#### [What is being asked]
Without changing anything, reproduce every record below.

#### [Task input]
===

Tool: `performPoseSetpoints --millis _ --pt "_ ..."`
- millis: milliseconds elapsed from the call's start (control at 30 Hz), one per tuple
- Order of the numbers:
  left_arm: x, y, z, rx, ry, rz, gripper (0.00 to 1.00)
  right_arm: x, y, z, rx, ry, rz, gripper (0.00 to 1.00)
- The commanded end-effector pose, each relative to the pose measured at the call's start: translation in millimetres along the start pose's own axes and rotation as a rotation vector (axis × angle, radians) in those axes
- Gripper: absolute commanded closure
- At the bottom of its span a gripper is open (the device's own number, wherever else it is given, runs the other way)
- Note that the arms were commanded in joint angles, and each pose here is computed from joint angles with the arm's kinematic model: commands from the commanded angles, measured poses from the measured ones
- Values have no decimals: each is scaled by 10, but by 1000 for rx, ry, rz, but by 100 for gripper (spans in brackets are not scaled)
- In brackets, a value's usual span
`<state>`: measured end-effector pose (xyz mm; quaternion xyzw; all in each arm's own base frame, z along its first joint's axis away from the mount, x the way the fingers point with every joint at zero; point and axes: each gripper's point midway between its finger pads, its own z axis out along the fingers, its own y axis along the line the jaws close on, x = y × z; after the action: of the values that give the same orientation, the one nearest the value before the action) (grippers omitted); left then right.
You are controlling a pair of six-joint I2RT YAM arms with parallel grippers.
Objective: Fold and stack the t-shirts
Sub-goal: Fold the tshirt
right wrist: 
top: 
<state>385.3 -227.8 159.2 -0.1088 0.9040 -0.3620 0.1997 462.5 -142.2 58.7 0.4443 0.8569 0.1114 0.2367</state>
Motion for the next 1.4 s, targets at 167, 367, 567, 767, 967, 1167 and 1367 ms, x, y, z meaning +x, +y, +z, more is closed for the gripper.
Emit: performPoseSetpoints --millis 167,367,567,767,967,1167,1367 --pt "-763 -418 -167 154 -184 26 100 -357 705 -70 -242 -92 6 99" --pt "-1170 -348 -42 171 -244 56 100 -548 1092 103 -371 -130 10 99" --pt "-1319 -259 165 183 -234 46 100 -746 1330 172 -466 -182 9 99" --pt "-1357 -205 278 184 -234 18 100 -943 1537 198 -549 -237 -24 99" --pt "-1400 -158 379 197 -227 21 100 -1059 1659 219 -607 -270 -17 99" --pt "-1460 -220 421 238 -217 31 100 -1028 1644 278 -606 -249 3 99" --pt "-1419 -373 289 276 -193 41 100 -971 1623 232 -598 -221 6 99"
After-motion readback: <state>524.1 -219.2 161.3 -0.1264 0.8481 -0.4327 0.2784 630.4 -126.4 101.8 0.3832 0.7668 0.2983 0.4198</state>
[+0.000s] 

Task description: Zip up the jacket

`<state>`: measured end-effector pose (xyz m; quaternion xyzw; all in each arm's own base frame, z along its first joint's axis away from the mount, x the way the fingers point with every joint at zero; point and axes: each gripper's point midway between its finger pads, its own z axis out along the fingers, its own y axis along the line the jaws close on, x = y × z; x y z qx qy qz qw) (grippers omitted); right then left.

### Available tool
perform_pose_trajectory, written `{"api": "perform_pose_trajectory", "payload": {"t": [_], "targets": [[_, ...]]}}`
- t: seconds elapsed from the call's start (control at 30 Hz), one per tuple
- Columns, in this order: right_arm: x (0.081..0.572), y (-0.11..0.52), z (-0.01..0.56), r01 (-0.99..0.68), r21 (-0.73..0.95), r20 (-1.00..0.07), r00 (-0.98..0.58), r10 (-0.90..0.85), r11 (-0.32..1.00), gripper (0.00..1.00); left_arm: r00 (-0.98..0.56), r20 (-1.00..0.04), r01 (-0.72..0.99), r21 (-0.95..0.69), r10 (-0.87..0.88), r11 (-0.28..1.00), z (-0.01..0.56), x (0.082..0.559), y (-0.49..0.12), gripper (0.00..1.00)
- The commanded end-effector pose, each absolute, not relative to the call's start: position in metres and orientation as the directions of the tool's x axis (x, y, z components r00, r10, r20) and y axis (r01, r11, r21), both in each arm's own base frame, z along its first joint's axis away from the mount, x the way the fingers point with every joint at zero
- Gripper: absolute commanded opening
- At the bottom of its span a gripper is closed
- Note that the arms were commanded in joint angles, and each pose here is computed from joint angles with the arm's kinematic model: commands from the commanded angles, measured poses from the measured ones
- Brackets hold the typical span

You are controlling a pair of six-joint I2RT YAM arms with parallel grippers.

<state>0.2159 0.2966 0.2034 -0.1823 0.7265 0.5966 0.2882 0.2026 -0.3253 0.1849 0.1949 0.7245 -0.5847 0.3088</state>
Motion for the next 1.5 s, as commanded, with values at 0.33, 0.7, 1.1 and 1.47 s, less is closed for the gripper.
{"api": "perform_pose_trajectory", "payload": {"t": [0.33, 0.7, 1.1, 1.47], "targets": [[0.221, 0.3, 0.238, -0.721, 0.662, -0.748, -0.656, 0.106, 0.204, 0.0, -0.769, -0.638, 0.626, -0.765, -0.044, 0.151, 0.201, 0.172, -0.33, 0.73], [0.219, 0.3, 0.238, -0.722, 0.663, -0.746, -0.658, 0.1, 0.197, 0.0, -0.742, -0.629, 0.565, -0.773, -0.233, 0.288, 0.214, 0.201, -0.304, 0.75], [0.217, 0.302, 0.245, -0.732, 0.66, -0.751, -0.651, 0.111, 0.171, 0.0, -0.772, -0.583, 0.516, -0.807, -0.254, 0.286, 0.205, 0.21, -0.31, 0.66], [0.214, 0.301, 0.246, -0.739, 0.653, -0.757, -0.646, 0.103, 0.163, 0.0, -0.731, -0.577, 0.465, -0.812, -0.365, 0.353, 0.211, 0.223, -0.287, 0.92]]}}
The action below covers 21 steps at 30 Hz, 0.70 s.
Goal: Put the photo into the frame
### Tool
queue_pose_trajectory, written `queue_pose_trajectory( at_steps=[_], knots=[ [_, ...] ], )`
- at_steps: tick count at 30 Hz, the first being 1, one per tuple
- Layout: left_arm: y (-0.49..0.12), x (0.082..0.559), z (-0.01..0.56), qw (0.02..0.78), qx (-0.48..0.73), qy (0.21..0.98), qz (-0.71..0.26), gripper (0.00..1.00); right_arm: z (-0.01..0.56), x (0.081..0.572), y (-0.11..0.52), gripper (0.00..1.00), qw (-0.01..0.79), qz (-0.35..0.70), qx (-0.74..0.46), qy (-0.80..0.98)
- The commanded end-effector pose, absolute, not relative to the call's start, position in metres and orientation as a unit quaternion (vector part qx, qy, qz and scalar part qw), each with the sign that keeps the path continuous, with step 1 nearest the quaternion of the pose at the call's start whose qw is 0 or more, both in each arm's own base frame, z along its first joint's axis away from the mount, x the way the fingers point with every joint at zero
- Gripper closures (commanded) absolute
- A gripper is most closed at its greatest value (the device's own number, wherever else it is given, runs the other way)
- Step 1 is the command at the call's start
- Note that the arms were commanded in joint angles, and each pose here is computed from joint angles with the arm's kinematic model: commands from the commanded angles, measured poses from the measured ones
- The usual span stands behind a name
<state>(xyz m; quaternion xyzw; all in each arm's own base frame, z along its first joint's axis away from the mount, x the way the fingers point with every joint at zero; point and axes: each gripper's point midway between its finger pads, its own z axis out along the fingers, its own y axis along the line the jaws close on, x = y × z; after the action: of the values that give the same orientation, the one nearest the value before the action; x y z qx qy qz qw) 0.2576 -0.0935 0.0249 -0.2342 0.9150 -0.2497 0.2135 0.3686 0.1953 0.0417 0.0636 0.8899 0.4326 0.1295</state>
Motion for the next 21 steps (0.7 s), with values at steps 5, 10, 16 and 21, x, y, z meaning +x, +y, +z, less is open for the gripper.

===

#### [Response to the exercise]
Tool: `performPoseSetpoints --millis _ --pt "_ ..."`
- millis: milliseconds elapsed from the call's start (control at 30 Hz), one per tuple
- Order of the numbers:
  left_arm: x, y, z, rx, ry, rz, gripper (0.00 to 1.00)
  right_arm: x, y, z, rx, ry, rz, gripper (0.00 to 1.00)
- The commanded end-effector pose, each relative to the pose measured at the call's start: translation in millimetres along the start pose's own axes and rotation as a rotation vector (axis × angle, radians) in those axes
- Gripper: absolute commanded closure
- At the bottom of its span a gripper is open (the device's own number, wherever else it is given, runs the other way)
- Note that the arms were commanded in joint angles, and each pose here is computed from joint angles with the arm's kinematic model: commands from the commanded angles, measured poses from the measured ones
- Values have no decimals: each is scaled by 10, but by 1000 for rx, ry, rz, but by 100 for gripper (spans in brackets are not scaled)
- In brackets, a value's usual span
`<state>`: measured end-effector pose (xyz mm; quaternion xyzw; all in each arm's own base frame, z along its first joint's axis away from the mount, x the way the fingers point with every joint at zero; point and axes: each gripper's point midway between its finger pads, its own z axis out along the fingers, its own y axis along the line the jaws close on, x = y × z; after the action: of the values that give the same orientation, the one nearest the value before the action) (grippers omitted); left then right.
You are controlling a pair of six-joint I2RT YAM arms with parallel grippers.
Objective: Fold and stack the t-shirts
Sub-goal: Fold the tshirt
right wrist: 
top: 
<state>385.3 -227.8 159.2 -0.1088 0.9040 -0.3620 0.1997 462.5 -142.2 58.7 0.4443 0.8569 0.1114 0.2367</state>
Motion for the next 1.4 s, targets at 167, 367, 567, 767, 967, 1167 and 1367 ms, x, y, z meaning +x, +y, +z, more is closed for the gripper.
Emit: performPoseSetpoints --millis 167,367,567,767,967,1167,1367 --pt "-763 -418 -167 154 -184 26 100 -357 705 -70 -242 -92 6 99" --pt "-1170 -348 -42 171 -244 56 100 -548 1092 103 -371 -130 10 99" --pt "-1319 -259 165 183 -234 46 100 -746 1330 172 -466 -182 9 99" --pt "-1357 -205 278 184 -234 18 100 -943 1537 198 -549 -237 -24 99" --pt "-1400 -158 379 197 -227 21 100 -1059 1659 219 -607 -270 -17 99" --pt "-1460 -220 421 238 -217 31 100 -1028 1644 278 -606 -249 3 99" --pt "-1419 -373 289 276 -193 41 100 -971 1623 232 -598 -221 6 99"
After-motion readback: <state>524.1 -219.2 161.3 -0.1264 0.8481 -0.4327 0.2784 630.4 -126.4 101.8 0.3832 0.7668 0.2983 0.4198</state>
[+0.000s] 

Task description: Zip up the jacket

`<state>`: measured end-effector pose (xyz m; quaternion xyzw; all in each arm's own base frame, z along its first joint's axis away from the mount, x the way the fingers point with every joint at zero; point and axes: each gripper's point midway between its finger pads, its own z axis out along the fingers, its own y axis along the line the jaws close on, x = y × z; x y z qx qy qz qw) (grippers omitted); right then left.

### Available tool
perform_pose_trajectory, written `{"api": "perform_pose_trajectory", "payload": {"t": [_], "targets": [[_, ...]]}}`
- t: seconds elapsed from the call's start (control at 30 Hz), one per tuple
- Columns, in this order: right_arm: x (0.081..0.572), y (-0.11..0.52), z (-0.01..0.56), r01 (-0.99..0.68), r21 (-0.73..0.95), r20 (-1.00..0.07), r00 (-0.98..0.58), r10 (-0.90..0.85), r11 (-0.32..1.00), gripper (0.00..1.00); left_arm: r00 (-0.98..0.56), r20 (-1.00..0.04), r01 (-0.72..0.99), r21 (-0.95..0.69), r10 (-0.87..0.88), r11 (-0.28..1.00), z (-0.01..0.56), x (0.082..0.559), y (-0.49..0.12), gripper (0.00..1.00)
- The commanded end-effector pose, each absolute, not relative to the call's start: position in metres and orientation as the directions of the tool's x axis (x, y, z components r00, r10, r20) and y axis (r01, r11, r21), both in each arm's own base frame, z along its first joint's axis away from the mount, x the way the fingers point with every joint at zero
- Gripper: absolute commanded opening
- At the bottom of its span a gripper is closed
- Note that the arms were commanded in joint angles, and each pose here is computed from joint angles with the arm's kinematic model: commands from the commanded angles, measured poses from the measured ones
- Brackets hold the typical span

You are controlling a pair of six-joint I2RT YAM arms with parallel grippers.

<state>0.2159 0.2966 0.2034 -0.1823 0.7265 0.5966 0.2882 0.2026 -0.3253 0.1849 0.1949 0.7245 -0.5847 0.3088</state>
Motion for the next 1.5 s, as commanded, with values at 0.33, 0.7, 1.1 and 1.47 s, less is closed for the gripper.
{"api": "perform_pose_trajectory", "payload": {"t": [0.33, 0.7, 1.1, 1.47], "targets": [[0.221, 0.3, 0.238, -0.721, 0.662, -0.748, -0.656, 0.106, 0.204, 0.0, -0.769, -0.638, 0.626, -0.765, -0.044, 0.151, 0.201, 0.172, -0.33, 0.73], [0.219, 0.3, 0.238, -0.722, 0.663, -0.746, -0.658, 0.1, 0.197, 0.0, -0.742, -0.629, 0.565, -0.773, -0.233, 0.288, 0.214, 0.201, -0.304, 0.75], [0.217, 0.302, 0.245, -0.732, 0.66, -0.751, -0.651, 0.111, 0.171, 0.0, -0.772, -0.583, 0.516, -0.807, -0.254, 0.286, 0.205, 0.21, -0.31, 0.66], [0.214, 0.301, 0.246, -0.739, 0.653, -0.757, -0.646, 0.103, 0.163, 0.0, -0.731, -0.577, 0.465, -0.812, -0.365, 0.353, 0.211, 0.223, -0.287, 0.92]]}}
The action below covers 21 steps at 30 Hz, 0.70 s.
Goal: Put the photo into the frame
### Tool
queue_pose_trajectory, written `queue_pose_trajectory( at_steps=[_], knots=[ [_, ...] ], )`
- at_steps: tick count at 30 Hz, the first being 1, one per tuple
- Layout: left_arm: y (-0.49..0.12), x (0.082..0.559), z (-0.01..0.56), qw (0.02..0.78), qx (-0.48..0.73), qy (0.21..0.98), qz (-0.71..0.26), gripper (0.00..1.00); right_arm: z (-0.01..0.56), x (0.081..0.572), y (-0.11..0.52), gripper (0.00..1.00), qw (-0.01..0.79), qz (-0.35..0.70), qx (-0.74..0.46), qy (-0.80..0.98)
- The commanded end-effector pose, absolute, not relative to the call's start, position in metres and orientation as a unit quaternion (vector part qx, qy, qz and scalar part qw), each with the sign that keeps the path continuous, with step 1 nearest the quaternion of the pose at the call's start whose qw is 0 or more, both in each arm's own base frame, z along its first joint's axis away from the mount, x the way the fingers point with every joint at zero
- Gripper closures (commanded) absolute
- A gripper is most closed at its greatest value (the device's own number, wherever else it is given, runs the other way)
- Step 1 is the command at the call's start
- Note that the arms were commanded in joint angles, and each pose here is computed from joint angles with the arm's kinematic model: commands from the commanded angles, measured poses from the measured ones
- The usual span stands behind a name
<state>(xyz m; quaternion xyzw; all in each arm's own base frame, z along its first joint's axis away from the mount, x the way the fingers point with every joint at zero; point and axes: each gripper's point midway between its finger pads, its own z axis out along the fingers, its own y axis along the line the jaws close on, x = y × z; after the action: of the values that give the same orientation, the one nearest the value before the action; x y z qx qy qz qw) 0.2576 -0.0935 0.0249 -0.2342 0.9150 -0.2497 0.2135 0.3686 0.1953 0.0417 0.0636 0.8899 0.4326 0.1295</state>
Motion for the next 21 steps (0.7 s), with values at steps 5, 10, 16 and 21, x, y, z meaning +x, +y, +z, less is open for the gripper.

There is no more to the answer.